(Extracted records)
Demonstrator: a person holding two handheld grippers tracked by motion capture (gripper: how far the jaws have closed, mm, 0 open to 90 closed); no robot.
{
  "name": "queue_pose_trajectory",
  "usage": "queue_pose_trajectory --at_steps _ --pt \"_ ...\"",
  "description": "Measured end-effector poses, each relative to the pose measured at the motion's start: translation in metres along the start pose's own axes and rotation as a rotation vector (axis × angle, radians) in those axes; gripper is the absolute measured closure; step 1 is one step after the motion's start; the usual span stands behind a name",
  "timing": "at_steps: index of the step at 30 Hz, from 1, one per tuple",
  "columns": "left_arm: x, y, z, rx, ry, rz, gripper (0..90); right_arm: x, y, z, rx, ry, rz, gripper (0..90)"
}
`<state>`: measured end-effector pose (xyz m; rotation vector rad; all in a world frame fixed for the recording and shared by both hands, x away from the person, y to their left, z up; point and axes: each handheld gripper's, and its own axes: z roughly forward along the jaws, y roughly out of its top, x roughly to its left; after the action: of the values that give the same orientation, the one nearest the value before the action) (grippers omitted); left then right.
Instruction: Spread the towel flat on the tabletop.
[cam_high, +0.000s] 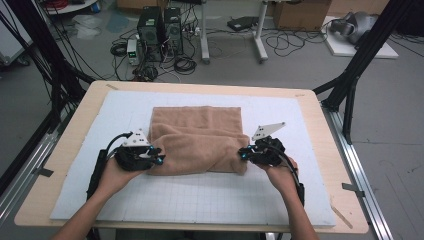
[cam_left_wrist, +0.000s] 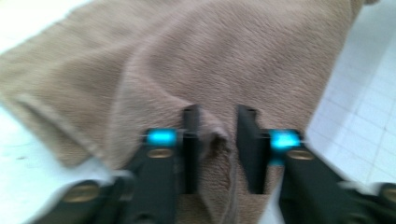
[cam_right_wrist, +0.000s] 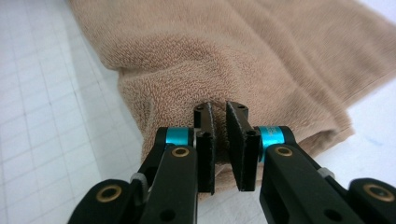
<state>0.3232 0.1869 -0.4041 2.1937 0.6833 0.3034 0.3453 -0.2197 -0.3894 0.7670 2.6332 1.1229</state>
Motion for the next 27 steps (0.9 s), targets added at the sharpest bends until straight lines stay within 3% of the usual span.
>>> queue_pose_trajectory --at_steps 2,4,6,7,9,10,16,20,24,27 --pt "-0.003 -0.001 0.01 0.057 -0.013 0.0 56.6 -0.001 -0.003 0.005 0.013 0.011 0.007 81.7" --pt "-0.004 -0.003 0.018 0.106 0.004 0.02 52.5 -0.002 -0.006 0.008 0.018 0.019 0.014 81.4" --pt "-0.004 -0.004 0.025 0.134 0.017 0.024 58.8 -0.003 -0.008 0.009 0.017 0.021 0.02 81.3" --pt "-0.004 -0.004 0.025 0.142 0.042 0.05 68.2 -0.004 -0.009 0.009 0.015 0.023 0.024 81.3" --pt "-0.001 -0.004 0.023 0.132 0.04 0.033 81.9 -0.003 -0.011 0.008 0.013 0.027 0.026 81.3" --pt "0.001 -0.004 0.02 0.125 0.039 0.025 84.1 -0.002 -0.011 0.007 0.007 0.028 0.022 81.4" --pt "0.003 -0.002 -0.005 0.042 0.098 0.018 86.0 0.004 -0.01 -0.013 -0.029 0.006 -0.01 83.9" --pt "0.013 0.0 -0.013 -0.025 0.144 -0.021 86.1 0.003 -0.005 -0.025 -0.041 -0.021 -0.023 84.5" --pt "0.024 0.01 -0.015 -0.092 0.209 -0.054 86.2 -0.004 0.006 -0.027 -0.044 -0.056 -0.024 84.5" --pt "0.04 0.018 -0.007 -0.095 0.252 -0.092 86.2 -0.017 0.01 -0.019 -0.032 -0.079 0.005 84.5"
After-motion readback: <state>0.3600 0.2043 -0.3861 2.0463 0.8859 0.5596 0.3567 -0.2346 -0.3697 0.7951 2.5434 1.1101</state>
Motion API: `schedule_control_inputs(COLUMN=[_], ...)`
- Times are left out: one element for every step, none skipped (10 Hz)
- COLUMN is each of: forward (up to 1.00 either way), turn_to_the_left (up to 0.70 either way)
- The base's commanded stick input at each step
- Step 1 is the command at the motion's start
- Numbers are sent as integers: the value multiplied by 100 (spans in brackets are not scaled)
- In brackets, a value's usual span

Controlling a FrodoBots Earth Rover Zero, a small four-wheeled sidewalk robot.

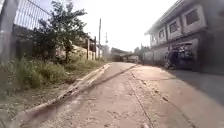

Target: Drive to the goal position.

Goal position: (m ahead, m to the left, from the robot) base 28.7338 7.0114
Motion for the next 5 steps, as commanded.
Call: schedule_control_inputs(forward=[100,100,100,100,100], turn_to_the_left=[0,0,0,0,0])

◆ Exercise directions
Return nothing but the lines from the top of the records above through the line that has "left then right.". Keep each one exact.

◆ Answer to the problem
Demonstrator: a person holding two handheld grippers tracked by motion capture (gripper: how far the jaws have closed, mm, 0 open to 90 closed); no robot.
{
  "name": "queue_pose_trajectory",
  "usage": "queue_pose_trajectory --at_steps _ --pt \"_ ...\"",
  "description": "Measured end-effector poses, each relative to the pose measured at the motion's start: translation in metres along the start pose's own axes and rotation as a rotation vector (axis × angle, radians) in those axes; gripper is the absolute measured closure; step 1 is one step after the motion's start; the usual span stands behind a name",
  "timing": "at_steps: index of the step at 30 Hz, from 1, one per tuple",
  "columns": "left_arm: x, y, z, rx, ry, rz, gripper (0..90); right_arm: x, y, z, rx, ry, rz, gripper (0..90)"
}
`<state>`: measured end-effector pose (xyz m; rotation vector rad; all in a world frame fixed for the recording and shared by both hands, x away from the person, y to their left, z up; point and axes: each handheld gripper's, and its own axes: z roughly forward along the jaws, y roughly out of its top, x roughly to its left; after the action: of the values that give the same orientation, the one nearest the value before the action) (grippers omitted); left then right.

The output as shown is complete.